とんかつ屋のカウンターでお昼ご飯を食べていると背後から大きな声で話すジイさんの声がする。あまりにも大声だったので振り返ってみるとそこには食事を食べ終わってなお大声でお喋りする二人組の老人の姿があった。

「いまだにマスクもしねーやつがいんだよな」
「ああいうのは非常識でしょーがねぇ」

と誰となくこき下ろしている。もうすっかり食事も終わっているのに本人たちもマスクはしていない。様々な感染防止対策が叫ばれて久しいが、結局のところなにが効果的なのかの決定打はない。決定打はないが感染症対策の基本である手洗い、うがい、マスクに効果があることは間違いないだろう。

もちろんこれさえやっていれば絶対に感染しないということはないが、やらないよりはやった方が感染のリスクは減らせるはずだ。満員電車や病人で混み合った病院の待合室もリスクは高いだろうがインフルエンザも今回のコロナウイルスも細菌でも、一匹でも体内に入ったらたちどころに染ってしまうものではない。
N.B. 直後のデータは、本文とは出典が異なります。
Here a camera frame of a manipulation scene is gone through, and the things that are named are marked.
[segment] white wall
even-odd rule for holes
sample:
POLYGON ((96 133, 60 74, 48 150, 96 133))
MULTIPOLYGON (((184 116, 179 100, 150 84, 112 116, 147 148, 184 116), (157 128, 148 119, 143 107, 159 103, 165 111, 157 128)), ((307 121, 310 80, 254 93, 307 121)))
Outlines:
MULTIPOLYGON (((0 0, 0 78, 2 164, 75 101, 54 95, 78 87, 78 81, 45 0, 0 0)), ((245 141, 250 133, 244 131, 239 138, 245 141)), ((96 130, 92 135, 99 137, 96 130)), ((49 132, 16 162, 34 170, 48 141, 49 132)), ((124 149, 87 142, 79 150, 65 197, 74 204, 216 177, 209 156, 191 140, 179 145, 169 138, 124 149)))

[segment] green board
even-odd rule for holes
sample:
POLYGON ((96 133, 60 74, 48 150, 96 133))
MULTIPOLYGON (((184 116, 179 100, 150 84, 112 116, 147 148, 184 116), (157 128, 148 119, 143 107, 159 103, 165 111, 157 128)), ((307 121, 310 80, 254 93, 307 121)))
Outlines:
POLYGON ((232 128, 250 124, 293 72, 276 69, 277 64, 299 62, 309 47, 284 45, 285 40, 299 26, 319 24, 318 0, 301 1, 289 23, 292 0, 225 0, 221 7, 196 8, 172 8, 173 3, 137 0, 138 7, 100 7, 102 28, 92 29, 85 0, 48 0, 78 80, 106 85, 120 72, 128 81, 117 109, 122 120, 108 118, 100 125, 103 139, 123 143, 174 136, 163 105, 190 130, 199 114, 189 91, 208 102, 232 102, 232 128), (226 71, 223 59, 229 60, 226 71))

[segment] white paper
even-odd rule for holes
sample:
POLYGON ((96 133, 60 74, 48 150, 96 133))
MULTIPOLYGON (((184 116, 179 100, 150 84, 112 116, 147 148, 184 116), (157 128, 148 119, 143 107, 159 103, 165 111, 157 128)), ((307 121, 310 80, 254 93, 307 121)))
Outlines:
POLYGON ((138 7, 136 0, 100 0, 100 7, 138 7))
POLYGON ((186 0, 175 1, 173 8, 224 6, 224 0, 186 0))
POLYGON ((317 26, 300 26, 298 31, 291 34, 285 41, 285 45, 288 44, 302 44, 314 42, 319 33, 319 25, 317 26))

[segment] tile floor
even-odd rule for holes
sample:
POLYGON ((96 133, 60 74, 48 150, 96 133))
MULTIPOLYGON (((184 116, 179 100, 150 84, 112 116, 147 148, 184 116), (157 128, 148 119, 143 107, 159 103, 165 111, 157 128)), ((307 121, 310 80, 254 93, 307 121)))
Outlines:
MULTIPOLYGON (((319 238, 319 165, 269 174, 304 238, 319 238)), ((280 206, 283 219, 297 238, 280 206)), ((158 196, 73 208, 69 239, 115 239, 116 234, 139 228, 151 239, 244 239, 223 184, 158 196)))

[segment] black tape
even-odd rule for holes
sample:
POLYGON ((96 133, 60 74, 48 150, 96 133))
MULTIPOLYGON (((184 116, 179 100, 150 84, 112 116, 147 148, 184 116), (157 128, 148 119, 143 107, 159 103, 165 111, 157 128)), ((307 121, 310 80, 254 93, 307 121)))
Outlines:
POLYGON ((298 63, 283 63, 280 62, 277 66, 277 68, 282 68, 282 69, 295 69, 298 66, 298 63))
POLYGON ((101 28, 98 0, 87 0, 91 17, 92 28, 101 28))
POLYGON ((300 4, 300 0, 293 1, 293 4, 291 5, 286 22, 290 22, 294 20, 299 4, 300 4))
理屈はまったく違うが、精子だって一匹が子宮内に入ったからといってすぐに妊娠してしまうわけではない。卵子と受精するためには何千万、何億匹という精子が必要だ。細菌やウイルスも数が少なければ過度に恐れる必要はない。だから手洗いやマスクによって体内に入る絶対数を減らすことが効果的なのだ。

老人たちは相変わらず大声で話し続けている。飲食店でのアルコールを含めた飲食が感染拡大の元凶だと言っているが、ボクが思うに飲酒や飲食自体は感染とは関係ないのではないかと思っている。人が食事をする時に周囲に広く飛沫を撒き散らすとは考えにくい。食事の時は食べ物や飲み物を飲み込んでいるのだ。問題はおしゃべりだ。おしゃべりをすれば唾や飛沫が飛び散る。

一言もしゃべらずに会食をするのなら感染のリスクはそんなに高くないのではないかと思っている。もちろんお互いが近づきすぎず短時間での会食の場合だ。でも多くの人は誰かとおしゃべりがしたくて会食をする。昼間のファミレスはママや主婦たちの一大井戸端会議場だ。お酒など飲まなくても感染した人がいればあっという間に広がっていく。夜の街やお酒だけが原因ではない。

だからボクの背後でマスクもせずに大声で話している老人たちを見ると、きっとこの人たちはなにも考えず周りも見えていないんだろうなと思ってしまう。歳をとると周りが見えなくなるというが自分の姿もわからなくなってしまうのだろう。それなのに他人のアラだけはすぐに非難する。

やがて自分もこうなってしまうのかと思うと暗澹たる思いがした。「人の振り見て我が振りなおせ」とは昔から言われている。このことをいつまでも忘れないように生きていきたいと思っている。